Sinn Féin, in addition, would stand to lose some of the huge political gains it has made so painstakingly in the North and South.

So, to play a percentage game, despite the threat of the IRA statement it is still 80 per cent certain that the organisation remains committed to the peace process. But there is a 20 per cent danger that such is the unpredictability of the process that the peace gradually could unwind.

We are told from informed sources that there are tensions within the broader republican movement. After the collapse of the December deal the rein on the hard men was loosened, accounting for the robbery and the increase in "punishment" shootings. That, short of reactivating a fuller campaign of violence, was to send a message to Dublin and London that the republican commitment to the peace must not be taken for granted. Such hard-balling is not unusual at times of political crisis or stalemate but it is always worrying.

Republicans were also making the point that they believed a good deal was spurned by the DUP in particular, a point Mr Adams adverted to yesterday. "There are anti-peace process elements out there.

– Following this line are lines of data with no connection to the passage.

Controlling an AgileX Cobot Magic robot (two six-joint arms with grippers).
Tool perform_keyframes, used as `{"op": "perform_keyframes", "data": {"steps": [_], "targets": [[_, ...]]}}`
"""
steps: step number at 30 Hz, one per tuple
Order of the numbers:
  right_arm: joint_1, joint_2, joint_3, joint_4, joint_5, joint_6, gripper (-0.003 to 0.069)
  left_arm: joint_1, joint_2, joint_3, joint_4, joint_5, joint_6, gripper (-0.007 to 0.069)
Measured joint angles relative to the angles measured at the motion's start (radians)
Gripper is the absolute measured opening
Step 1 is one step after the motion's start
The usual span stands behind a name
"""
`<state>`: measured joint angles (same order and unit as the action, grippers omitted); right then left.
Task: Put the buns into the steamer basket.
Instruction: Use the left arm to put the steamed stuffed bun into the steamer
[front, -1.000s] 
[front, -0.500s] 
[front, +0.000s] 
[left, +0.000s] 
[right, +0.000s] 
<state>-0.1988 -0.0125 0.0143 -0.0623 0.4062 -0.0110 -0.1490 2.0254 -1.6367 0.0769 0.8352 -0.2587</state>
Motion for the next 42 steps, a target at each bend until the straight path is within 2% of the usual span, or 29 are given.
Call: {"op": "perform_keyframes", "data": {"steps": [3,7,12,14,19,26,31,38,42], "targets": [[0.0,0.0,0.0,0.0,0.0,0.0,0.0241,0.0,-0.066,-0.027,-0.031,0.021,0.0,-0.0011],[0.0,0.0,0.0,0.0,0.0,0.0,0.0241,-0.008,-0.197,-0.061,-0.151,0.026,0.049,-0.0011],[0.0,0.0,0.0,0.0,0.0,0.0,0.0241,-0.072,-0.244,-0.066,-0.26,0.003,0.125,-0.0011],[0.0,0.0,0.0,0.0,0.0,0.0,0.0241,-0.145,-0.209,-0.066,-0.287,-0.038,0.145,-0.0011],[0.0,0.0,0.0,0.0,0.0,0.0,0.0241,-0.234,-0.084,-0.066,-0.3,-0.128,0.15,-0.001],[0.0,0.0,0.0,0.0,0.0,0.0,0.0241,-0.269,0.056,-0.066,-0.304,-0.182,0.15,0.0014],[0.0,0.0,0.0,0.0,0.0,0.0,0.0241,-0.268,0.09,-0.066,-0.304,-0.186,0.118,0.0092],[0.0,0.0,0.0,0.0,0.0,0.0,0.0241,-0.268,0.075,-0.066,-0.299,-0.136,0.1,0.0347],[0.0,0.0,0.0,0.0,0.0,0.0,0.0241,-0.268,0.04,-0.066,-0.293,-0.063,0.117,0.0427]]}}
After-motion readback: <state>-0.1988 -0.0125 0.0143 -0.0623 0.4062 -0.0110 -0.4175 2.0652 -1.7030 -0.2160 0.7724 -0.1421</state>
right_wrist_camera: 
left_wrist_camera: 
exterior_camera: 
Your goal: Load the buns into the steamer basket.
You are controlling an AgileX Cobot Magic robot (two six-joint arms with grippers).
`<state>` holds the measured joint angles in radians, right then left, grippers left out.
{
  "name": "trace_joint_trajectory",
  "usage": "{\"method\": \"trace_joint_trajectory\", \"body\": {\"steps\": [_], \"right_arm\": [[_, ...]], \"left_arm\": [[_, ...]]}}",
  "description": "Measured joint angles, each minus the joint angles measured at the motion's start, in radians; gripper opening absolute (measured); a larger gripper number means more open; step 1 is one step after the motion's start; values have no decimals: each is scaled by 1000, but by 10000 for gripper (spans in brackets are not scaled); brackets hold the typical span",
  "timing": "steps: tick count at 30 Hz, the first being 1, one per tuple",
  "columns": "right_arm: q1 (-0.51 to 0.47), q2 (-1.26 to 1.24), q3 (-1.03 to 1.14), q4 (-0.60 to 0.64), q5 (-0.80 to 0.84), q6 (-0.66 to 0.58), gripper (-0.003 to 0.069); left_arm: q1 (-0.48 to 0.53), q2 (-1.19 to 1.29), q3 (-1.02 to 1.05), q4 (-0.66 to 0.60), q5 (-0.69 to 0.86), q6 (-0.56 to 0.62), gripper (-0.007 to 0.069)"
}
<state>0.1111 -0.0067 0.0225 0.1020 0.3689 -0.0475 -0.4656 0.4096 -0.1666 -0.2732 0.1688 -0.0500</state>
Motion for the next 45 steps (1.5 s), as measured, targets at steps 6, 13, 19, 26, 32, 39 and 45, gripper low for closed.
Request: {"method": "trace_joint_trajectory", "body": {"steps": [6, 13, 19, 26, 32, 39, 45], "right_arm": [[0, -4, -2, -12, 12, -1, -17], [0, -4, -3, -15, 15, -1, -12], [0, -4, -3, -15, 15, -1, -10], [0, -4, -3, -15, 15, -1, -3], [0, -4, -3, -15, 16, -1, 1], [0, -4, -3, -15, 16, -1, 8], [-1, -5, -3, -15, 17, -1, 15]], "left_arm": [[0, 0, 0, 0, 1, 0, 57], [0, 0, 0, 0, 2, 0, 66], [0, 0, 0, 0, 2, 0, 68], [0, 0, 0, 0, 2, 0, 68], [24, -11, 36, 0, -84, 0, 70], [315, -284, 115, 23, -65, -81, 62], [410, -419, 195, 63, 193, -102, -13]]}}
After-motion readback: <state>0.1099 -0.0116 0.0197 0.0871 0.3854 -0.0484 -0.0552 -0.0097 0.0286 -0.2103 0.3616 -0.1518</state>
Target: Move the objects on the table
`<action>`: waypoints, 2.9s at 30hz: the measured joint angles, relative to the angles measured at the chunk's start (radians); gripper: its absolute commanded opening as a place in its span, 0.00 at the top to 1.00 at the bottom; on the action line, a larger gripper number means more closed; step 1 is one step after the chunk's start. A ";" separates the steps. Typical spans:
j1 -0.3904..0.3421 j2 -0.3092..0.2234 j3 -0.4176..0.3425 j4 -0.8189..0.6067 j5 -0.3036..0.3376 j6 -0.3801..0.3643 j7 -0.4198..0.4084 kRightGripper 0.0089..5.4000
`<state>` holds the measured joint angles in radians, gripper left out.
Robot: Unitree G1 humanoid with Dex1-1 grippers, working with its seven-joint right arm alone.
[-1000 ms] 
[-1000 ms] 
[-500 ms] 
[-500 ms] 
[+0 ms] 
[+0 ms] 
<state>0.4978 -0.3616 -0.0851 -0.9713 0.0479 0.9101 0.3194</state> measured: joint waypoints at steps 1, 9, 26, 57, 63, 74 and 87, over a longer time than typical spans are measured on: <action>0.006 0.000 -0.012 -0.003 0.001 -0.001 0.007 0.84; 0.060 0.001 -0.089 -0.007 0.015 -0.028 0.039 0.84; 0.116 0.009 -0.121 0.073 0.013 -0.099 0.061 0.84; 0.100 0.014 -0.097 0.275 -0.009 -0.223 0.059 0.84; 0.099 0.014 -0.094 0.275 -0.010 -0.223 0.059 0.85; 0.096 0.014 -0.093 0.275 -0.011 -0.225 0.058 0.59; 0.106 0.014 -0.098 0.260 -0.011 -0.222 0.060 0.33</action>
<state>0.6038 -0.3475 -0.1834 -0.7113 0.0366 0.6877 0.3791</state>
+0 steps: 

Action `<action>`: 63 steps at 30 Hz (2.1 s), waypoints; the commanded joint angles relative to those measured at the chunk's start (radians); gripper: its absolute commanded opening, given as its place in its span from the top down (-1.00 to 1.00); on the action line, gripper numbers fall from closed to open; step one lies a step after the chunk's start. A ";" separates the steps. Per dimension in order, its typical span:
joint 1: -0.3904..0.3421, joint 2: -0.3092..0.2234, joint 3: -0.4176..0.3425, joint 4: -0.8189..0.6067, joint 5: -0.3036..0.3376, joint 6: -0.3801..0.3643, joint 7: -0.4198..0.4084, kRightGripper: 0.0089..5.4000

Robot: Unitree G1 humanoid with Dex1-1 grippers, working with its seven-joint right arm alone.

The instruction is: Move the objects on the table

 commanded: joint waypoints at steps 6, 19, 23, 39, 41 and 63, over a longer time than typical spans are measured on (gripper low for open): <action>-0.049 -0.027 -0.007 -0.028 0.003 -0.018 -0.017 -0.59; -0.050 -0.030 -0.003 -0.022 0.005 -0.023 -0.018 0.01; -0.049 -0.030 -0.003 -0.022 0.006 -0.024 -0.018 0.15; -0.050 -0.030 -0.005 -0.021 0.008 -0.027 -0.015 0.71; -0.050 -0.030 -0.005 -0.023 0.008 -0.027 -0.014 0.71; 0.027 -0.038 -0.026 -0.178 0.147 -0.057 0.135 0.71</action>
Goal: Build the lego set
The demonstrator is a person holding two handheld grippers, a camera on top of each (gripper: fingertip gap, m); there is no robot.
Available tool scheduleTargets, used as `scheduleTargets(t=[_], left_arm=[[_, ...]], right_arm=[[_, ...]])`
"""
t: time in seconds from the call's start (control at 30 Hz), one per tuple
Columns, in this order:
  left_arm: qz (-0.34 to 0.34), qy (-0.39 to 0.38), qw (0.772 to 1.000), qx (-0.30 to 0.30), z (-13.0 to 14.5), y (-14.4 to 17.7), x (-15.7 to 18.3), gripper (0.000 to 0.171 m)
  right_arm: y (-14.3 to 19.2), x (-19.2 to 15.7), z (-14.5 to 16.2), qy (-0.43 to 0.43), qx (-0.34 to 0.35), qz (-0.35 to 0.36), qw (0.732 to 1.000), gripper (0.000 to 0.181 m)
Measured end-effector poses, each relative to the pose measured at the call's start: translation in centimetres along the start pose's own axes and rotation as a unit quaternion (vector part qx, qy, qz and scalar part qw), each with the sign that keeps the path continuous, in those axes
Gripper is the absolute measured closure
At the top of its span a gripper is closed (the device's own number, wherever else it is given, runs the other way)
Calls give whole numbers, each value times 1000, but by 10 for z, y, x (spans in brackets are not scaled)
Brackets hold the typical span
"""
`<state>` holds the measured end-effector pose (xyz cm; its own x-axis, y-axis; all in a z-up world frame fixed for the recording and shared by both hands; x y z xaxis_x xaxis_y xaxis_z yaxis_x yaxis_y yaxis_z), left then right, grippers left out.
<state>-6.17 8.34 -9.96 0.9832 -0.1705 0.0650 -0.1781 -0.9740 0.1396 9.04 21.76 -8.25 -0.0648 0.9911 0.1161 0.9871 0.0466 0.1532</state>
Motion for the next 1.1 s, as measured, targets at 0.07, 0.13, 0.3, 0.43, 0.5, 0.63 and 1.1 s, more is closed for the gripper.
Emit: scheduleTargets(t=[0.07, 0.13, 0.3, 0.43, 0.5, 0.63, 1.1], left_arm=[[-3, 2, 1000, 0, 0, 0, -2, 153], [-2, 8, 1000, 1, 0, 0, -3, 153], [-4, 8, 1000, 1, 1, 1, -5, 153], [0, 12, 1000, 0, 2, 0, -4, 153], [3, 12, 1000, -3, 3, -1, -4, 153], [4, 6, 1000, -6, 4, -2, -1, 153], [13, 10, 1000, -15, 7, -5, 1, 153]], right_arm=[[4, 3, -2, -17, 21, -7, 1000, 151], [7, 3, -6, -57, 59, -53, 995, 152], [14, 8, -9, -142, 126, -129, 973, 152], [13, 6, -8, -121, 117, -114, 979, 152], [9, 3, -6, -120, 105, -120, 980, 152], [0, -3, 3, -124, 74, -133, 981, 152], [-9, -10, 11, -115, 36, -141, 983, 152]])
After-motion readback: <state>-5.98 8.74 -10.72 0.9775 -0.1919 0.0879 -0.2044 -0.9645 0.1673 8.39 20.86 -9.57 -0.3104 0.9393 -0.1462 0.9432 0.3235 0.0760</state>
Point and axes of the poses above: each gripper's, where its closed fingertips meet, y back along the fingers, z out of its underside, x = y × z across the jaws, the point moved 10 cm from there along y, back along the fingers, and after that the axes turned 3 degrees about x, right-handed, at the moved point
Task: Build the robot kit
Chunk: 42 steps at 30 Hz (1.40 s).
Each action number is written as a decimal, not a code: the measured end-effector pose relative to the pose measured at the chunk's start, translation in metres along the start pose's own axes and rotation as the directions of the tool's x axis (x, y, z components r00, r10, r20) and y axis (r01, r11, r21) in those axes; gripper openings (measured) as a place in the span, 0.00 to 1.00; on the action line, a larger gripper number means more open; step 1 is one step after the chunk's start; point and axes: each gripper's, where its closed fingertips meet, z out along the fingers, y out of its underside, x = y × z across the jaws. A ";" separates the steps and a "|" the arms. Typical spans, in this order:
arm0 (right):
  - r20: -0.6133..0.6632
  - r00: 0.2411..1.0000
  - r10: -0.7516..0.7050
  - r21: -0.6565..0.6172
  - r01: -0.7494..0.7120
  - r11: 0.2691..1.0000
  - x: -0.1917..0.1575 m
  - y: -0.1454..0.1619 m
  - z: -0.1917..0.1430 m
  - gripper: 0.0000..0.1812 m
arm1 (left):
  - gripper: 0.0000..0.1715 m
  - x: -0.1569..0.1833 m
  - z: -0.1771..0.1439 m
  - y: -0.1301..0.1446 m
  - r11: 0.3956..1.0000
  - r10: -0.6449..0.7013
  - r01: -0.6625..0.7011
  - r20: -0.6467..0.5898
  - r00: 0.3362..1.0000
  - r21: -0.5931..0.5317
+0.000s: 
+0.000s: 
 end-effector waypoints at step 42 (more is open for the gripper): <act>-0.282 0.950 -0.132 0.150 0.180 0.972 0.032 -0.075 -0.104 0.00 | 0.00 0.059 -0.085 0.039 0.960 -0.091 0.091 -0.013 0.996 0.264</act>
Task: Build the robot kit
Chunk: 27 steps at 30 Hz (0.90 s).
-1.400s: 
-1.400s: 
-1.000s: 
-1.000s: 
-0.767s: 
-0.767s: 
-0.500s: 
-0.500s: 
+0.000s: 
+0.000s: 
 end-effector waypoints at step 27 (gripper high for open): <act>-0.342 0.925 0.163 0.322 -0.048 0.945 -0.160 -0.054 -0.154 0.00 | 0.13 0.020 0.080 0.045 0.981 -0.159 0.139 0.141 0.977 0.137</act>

There are people who believe that peace is the humiliation of others. There are people who believe that the only time you can have peace is if one side lies down," he said.

That remark should not be disregarded. It's an obvious reference to Dr Paisley's repeated comments about the need to humiliate republicans. The message was simple: if Ian Paisley truly wants a deal he must understand he is not going to get one by playing the "croppies lie down" line.

The situation right now does not seem as perilous as before the breakdown of the first IRA ceasefire in 1996, but equally there is always the danger that things could unravel. There is a terrible twist here: the IRA caused the most current problems by the robbery and is now issuing threatening statements to try to solve that crisis.

At his press conference yesterday Mr Adams refused to offer any interpretation of the IRA statement. He was quizzed from different angles but he just refused to say whether there was a danger of the IRA returning to war. "Our focus is in preventing that," was all he would say.

He was also resistant to providing some explanation for the most incendiary phrase he employed yesterday that the "peace process could be as transient as [ Mr Blair's] time in Downing Street".

Eventually, he elaborated, explaining that he recently made the same point to the British Prime Minister in something of a brief Irish history tutorial. "I said these words precisely to Mr Blair because the British government's role in this island has been shameful. For periods there have been benign British prime ministers who have temporarily for a period dealt with some of these issues, whether they were agrarian issues or issues of emancipation or rights, or whether it was other matters.

"And those people came into Downing Street and went out of Downing Street and because the cause of the conflict has not been tackled the peace phase was as temporary as their time in Downing Street." Mr Adams from time to time likes to quote the line of Harold Macmillan that the determining factor in politics is "events, dear boy, events", as in there is no accounting for the unpredictable.

For the moment it seems the peace is safe but if the political stalemate rolls on indefinitely then history - just like the IRA in recent days - tells us there are dangers of a return to violence.